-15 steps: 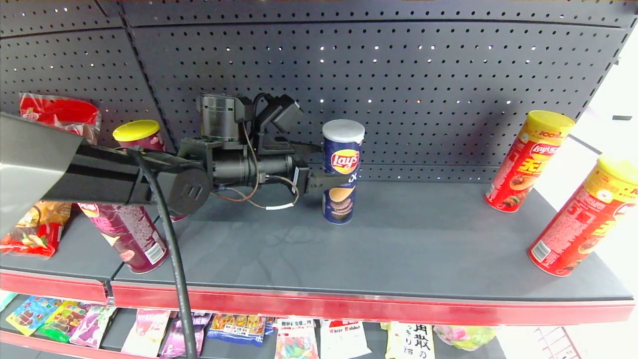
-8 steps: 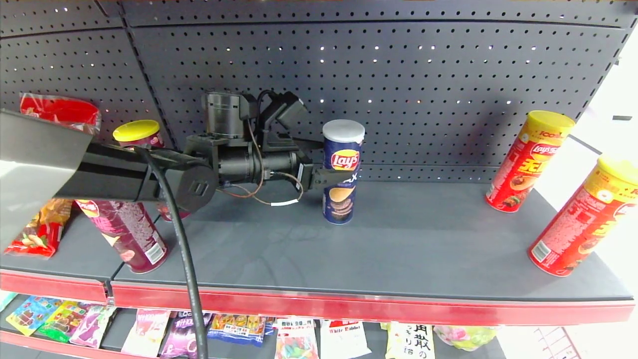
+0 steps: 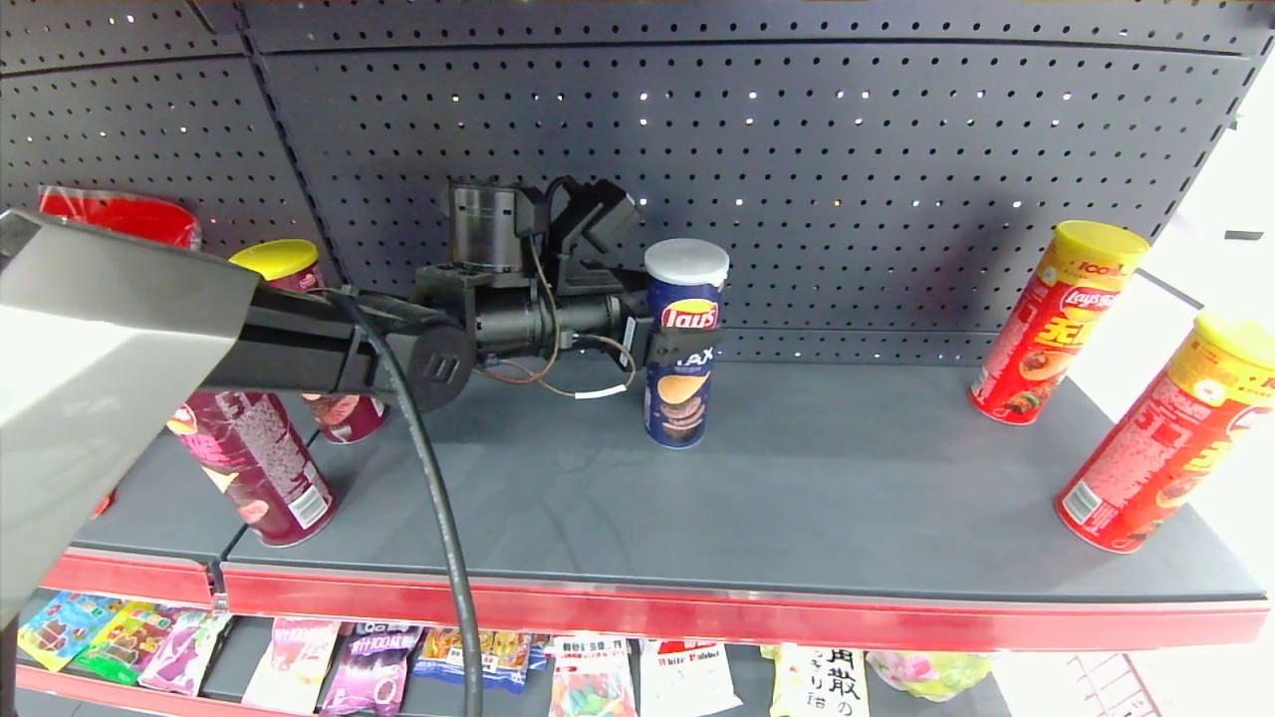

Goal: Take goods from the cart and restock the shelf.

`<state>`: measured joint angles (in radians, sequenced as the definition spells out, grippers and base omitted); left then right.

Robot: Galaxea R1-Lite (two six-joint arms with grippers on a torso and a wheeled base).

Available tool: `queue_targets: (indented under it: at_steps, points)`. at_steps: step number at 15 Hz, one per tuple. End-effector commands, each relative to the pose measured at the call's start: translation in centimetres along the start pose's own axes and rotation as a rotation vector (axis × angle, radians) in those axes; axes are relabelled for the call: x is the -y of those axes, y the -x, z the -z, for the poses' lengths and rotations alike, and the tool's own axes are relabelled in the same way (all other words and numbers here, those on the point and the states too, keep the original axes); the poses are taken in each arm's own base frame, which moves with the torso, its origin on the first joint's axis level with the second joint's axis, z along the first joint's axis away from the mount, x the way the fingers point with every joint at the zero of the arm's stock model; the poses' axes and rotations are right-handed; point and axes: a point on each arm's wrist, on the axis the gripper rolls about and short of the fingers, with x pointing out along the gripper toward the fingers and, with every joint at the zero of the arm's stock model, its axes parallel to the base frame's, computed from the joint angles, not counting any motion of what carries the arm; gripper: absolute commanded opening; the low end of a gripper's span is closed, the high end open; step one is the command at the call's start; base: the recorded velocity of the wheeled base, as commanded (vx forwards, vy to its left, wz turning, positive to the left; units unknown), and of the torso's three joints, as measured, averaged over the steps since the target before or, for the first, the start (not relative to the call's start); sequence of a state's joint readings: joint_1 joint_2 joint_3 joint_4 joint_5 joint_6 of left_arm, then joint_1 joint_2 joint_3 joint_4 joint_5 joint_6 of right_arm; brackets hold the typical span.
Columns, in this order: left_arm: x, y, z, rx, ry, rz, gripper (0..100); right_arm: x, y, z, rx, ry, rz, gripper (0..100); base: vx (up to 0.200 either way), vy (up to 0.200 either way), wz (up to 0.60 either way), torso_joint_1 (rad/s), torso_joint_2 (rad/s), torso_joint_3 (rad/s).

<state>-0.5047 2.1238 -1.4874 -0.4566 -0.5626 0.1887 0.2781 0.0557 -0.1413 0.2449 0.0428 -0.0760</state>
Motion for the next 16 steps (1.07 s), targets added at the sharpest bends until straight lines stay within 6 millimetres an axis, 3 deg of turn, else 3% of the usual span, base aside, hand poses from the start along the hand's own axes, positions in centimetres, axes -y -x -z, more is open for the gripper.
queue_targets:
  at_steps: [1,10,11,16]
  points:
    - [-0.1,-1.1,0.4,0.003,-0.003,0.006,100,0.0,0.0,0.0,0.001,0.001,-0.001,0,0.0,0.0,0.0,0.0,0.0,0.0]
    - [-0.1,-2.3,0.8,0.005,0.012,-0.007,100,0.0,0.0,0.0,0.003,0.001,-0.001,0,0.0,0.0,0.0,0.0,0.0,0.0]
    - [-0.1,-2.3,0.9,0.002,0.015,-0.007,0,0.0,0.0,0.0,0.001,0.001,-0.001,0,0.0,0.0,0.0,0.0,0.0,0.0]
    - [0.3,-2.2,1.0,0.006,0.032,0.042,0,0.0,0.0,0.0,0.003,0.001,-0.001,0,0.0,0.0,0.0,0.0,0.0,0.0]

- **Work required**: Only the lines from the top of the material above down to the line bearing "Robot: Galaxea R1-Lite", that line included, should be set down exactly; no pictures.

- **The completed task**:
-15 steps: 
-8 steps: 
+0 steps: 

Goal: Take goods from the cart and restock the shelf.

`<state>`: measured joint angles (in radians, sequenced as the definition spells out, grippers and base omitted); left then right.

Robot: Galaxea R1-Lite (two six-joint arms with grippers on a torso and a wheeled base).

There is nothing more to the answer.